Abstract
Background
Historically, in the pediatric population, there is a highly selective approach for repeat imaging given the risk of radiation and costs. In the lieu of this, frequent neurological checks and even ICP monitoring has been used as an adjunct, although not always successful. We present a case of a pediatric patient with a late evolving epidural hematoma in the setting of a depressed skull fracture, and present an argument for serial CT imaging in a select patient population similar to his.
Objective
Discuss the unique presentation, diagnosis, and management of an expanding epidural hematoma in a pediatric patient with a depressed skull fracture and the need for aggressive repeat imaging in this setting.
Case report
Patient is a 15-year-old boy who presented to our trauma bay after being the victim of a hit and run while skateboarding.

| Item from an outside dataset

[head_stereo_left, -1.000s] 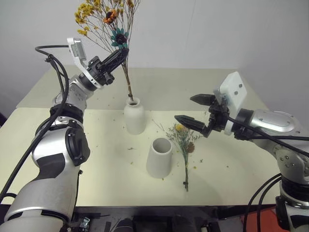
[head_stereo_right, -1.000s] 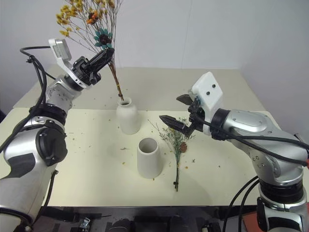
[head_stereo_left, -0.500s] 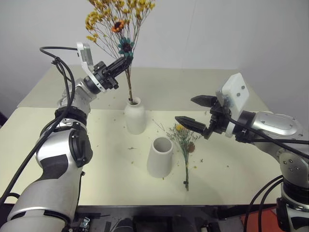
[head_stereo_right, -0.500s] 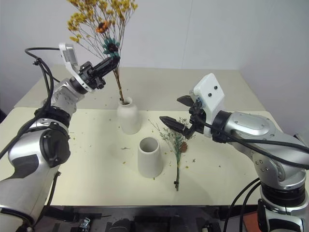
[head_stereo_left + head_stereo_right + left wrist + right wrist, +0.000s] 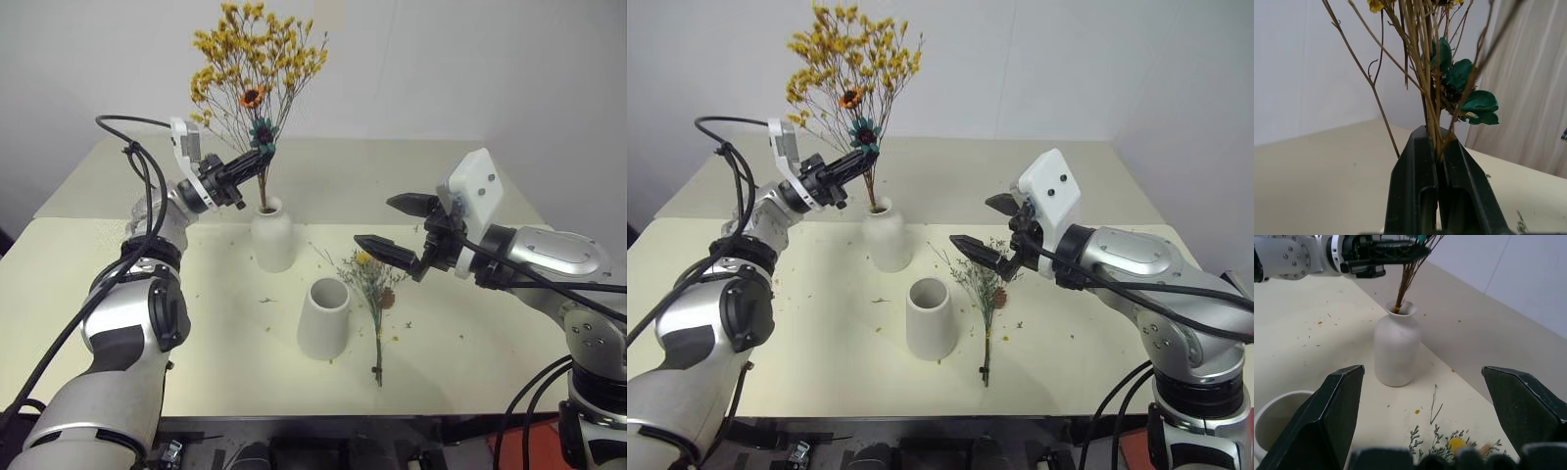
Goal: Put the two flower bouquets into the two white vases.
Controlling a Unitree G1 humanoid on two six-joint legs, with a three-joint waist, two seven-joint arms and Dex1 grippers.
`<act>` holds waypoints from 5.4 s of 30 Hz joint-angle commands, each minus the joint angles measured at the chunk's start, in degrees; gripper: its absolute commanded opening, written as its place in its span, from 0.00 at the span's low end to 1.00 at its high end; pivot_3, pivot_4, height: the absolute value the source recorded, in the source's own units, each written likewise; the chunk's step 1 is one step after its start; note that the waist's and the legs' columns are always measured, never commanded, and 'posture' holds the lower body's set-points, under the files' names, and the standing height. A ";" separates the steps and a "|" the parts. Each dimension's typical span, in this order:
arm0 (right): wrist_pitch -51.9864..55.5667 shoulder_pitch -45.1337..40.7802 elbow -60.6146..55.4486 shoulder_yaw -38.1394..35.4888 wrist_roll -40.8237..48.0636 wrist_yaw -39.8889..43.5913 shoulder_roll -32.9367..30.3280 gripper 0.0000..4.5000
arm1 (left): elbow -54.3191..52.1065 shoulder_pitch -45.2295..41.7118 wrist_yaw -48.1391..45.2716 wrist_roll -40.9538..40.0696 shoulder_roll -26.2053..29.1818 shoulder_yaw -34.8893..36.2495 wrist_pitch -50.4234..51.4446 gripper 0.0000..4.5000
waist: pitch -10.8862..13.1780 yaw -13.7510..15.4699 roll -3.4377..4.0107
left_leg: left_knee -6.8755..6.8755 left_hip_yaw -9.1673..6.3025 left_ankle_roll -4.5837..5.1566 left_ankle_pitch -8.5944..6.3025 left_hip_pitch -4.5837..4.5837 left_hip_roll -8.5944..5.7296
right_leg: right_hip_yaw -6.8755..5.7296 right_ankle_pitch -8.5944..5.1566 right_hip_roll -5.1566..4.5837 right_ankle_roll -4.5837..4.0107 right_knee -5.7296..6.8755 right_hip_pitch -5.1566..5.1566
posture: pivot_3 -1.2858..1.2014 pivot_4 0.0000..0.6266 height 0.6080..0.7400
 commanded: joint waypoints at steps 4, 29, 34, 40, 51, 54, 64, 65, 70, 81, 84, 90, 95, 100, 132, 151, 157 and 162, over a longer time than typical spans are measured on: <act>-0.58 -1.52 0.06 -0.39 -0.10 -0.86 0.50 1.00 | -1.20 0.89 0.47 -0.23 -0.07 0.60 -3.17 0.01 | 0.00 0.11 0.00 | 0.03 0.00 0.00 0.00 -0.03 -0.01 | 0.00 0.01 -0.01 0.02 -0.01 0.00 | 0.52 0.24 1.00; -1.88 -1.09 1.92 0.37 -1.65 -0.60 0.68 1.00 | -4.44 2.61 -12.85 2.84 6.46 -4.60 -4.10 0.43 | 0.00 0.04 0.00 | 0.06 -0.01 0.00 0.00 -0.04 -0.01 | 0.00 0.03 -0.01 0.04 0.00 0.01 | 0.52 0.24 1.00; -2.63 -1.54 3.01 0.67 -2.17 -0.27 1.14 1.00 | -3.78 2.41 -4.14 7.48 8.26 -8.20 -3.38 0.43 | 0.00 0.13 0.00 | 0.06 -0.01 0.00 0.00 -0.03 0.00 | 0.00 0.03 0.00 0.04 0.00 0.01 | 0.52 0.24 1.00; -3.39 -1.75 4.18 1.29 -3.19 0.29 1.87 1.00 | -4.01 0.21 0.70 10.21 7.69 -10.64 -4.20 0.43 | 0.00 0.20 0.00 | 0.09 -0.02 0.00 0.00 -0.05 -0.01 | 0.00 0.05 -0.01 0.07 0.00 0.01 | 0.52 0.24 1.00; -1.59 -0.29 2.66 -0.22 -2.90 -1.44 2.07 1.00 | -5.71 -2.38 -9.06 13.46 12.63 -15.66 -2.47 0.43 | 0.00 -0.34 0.00 | 0.06 -0.01 0.00 0.00 -0.05 -0.01 | 0.01 0.05 0.00 0.07 -0.01 0.00 | 0.52 0.24 1.00; 0.20 -0.18 1.98 -1.54 -1.62 -2.34 1.66 1.00 | -6.07 -1.68 -9.16 13.30 14.92 -15.59 -2.22 0.43 | 0.00 -0.49 0.00 | 0.07 -0.02 0.01 0.00 -0.05 0.01 | 0.00 0.05 0.02 0.07 0.02 -0.01 | 0.52 0.24 1.00; 17.69 -1.02 0.81 -0.56 1.20 -4.55 -6.45 1.00 | -10.05 4.44 -14.10 12.80 27.07 -15.17 -1.26 0.43 | 0.00 -0.63 0.01 | 0.08 -0.01 0.01 0.00 -0.06 0.05 | 0.00 0.05 0.01 0.06 0.00 -0.02 | 0.52 0.24 1.00; 18.91 -1.04 1.23 0.16 0.86 -4.72 -7.10 1.00 | -11.23 5.46 -15.05 11.29 28.40 -14.90 -0.65 0.43 | 0.00 -0.84 0.01 | 0.07 0.00 0.01 0.00 -0.05 0.06 | 0.00 0.05 0.01 0.06 0.00 -0.02 | 0.52 0.24 1.00; 22.84 -2.35 5.01 4.60 -0.58 -4.07 -9.14 1.00 | -28.28 13.64 -15.94 -16.43 33.03 -10.48 20.63 0.43 | 0.00 -1.20 0.01 | 0.10 0.00 0.01 0.00 -0.07 0.14 | 0.00 0.04 0.02 0.06 0.03 -0.05 | 0.52 0.24 1.00; 23.32 -5.62 8.45 18.00 -3.95 0.67 -10.72 1.00 | -49.35 20.59 -15.94 -31.07 32.07 -23.92 26.67 0.43 | 0.01 -1.05 0.03 | 0.16 0.04 0.04 0.02 -0.02 0.11 | 0.03 0.05 0.04 0.06 0.04 -0.03 | 0.52 0.24 1.00; 23.12 -6.00 9.73 19.75 -5.71 -0.07 -8.55 1.00 | -49.46 19.66 -15.94 -31.94 32.20 -27.61 25.18 0.43 | 0.01 -1.38 0.03 | 0.15 0.04 0.04 0.03 -0.01 0.13 | 0.05 0.05 0.09 0.06 0.03 -0.04 | 0.52 0.24 1.00; 23.95 -5.90 11.37 21.64 -8.97 -1.91 -3.26 1.00 | -51.45 19.53 -15.94 -34.33 31.72 -31.53 24.97 0.43 | 0.01 -1.31 0.03 | 0.14 0.04 0.05 0.03 -0.04 0.14 | 0.08 0.05 0.15 0.05 0.03 -0.08 | 0.52 0.24 1.00; 27.19 -5.44 11.07 20.73 -9.57 -3.34 1.14 1.00 | -55.40 20.74 -15.94 -34.75 32.48 -33.59 24.11 0.43 | 0.01 -1.22 0.03 | 0.15 0.04 0.05 0.03 -0.07 0.14 | 0.09 0.05 0.14 0.05 0.01 -0.08 | 0.52 0.24 1.00; 29.19 -3.26 9.51 21.61 -11.43 -6.12 4.42 1.00 | -57.67 21.44 -15.94 -35.47 31.92 -34.56 24.39 0.43 | 0.01 -1.23 0.03 | 0.15 0.03 0.05 0.03 -0.06 0.14 | 0.08 0.05 0.15 0.05 0.03 -0.08 | 0.52 0.24 1.00; 29.54 -0.15 8.75 25.03 -17.85 -7.55 1.37 0.02 | -62.70 19.89 -15.94 -33.14 30.08 -34.91 27.46 0.44 | 0.01 -1.24 0.03 | 0.15 0.03 0.05 0.03 -0.05 0.13 | 0.09 0.04 0.15 0.07 0.02 -0.07 | 0.52 0.24 1.00; 25.45 4.74 -1.99 -2.82 -23.00 -14.15 8.76 0.02 | -62.54 19.45 -15.94 -32.73 30.62 -34.60 29.80 0.44 | 0.01 -1.23 0.03 | 0.13 0.03 0.05 0.03 -0.04 0.14 | 0.10 0.04 0.18 0.07 0.02 -0.08 | 0.52 0.24 1.00; 10.47 7.95 -9.75 -16.73 -21.71 -15.80 21.35 0.02 | -64.03 21.05 -15.94 -32.41 33.03 -35.99 28.63 0.44 | 0.01 -1.18 0.04 | 0.11 0.00 0.05 0.03 -0.06 0.15 | 0.09 0.03 0.21 0.08 -0.01 -0.07 | 0.52 0.24 1.00; 3.29 4.75 -11.41 -22.46 -14.52 -13.68 27.12 0.02 | -63.67 21.19 -15.94 -32.50 33.16 -36.03 28.43 0.44 | 0.02 -1.22 0.06 | 0.12 0.02 0.05 0.03 -0.05 0.14 | 0.11 0.04 0.19 0.09 0.00 -0.06 | 0.52 0.24 1.00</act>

His injuries included a depressed comminuted skull fracture and bilateral SDH. Additionally, a stat CT angiogram was obtained due to a basilar skull fracture. A rapidly evolving EDH with impending herniation was found, which was nearly fatal and was not present on the initial CT scan. He required emergent evacuation with a hemi-craniectomy where he was found to have a laceration of his dural vessels as well as his middle meningeal artery. Post operatively he did well and regained full neurologic function.
Conclusion
We presented a case of a pediatric patient with a late evolving epidural hematoma seen on repeat CT imaging. In the setting of a depressed skull fracture, hemorrhage from this source is likely to be missed on initial CT imaging. Frequent neurochecks or ICP monitoring may not be possible in this population encouraging the need for more aggressive repeat imaging.
Introduction
In the pediatric population, traumatic brain injury remains the leading cause of permanent disability and death [10]. The Center for Disease Control has reported that on average 12,175 children die each year from unintentional trauma, of which 2685 are from traumatic brain injury alone. While the mechanism varied depending on age, consensus guidelines on traumatic brain injury in pediatric TBI have been an area of ongoing research due to this significant epidemiology. Historically, there has been a highly selective approach for CT imaging in the pediatric trauma patient with suspected TBI. The most recent literature suggests that a majority of head CT scans in the blunt trauma pediatric patient are unnecessary and should be guided by a strict selective approach guided by neurologic changes [1]. In the lieu of imaging, ICP monitoring has also been used as an adjunct to detect changes in cerebral edema and bleeding. However, despite Brain Trauma Foundation guidelines, there is limited survival benefit in pediatric patients with blunt head trauma [7].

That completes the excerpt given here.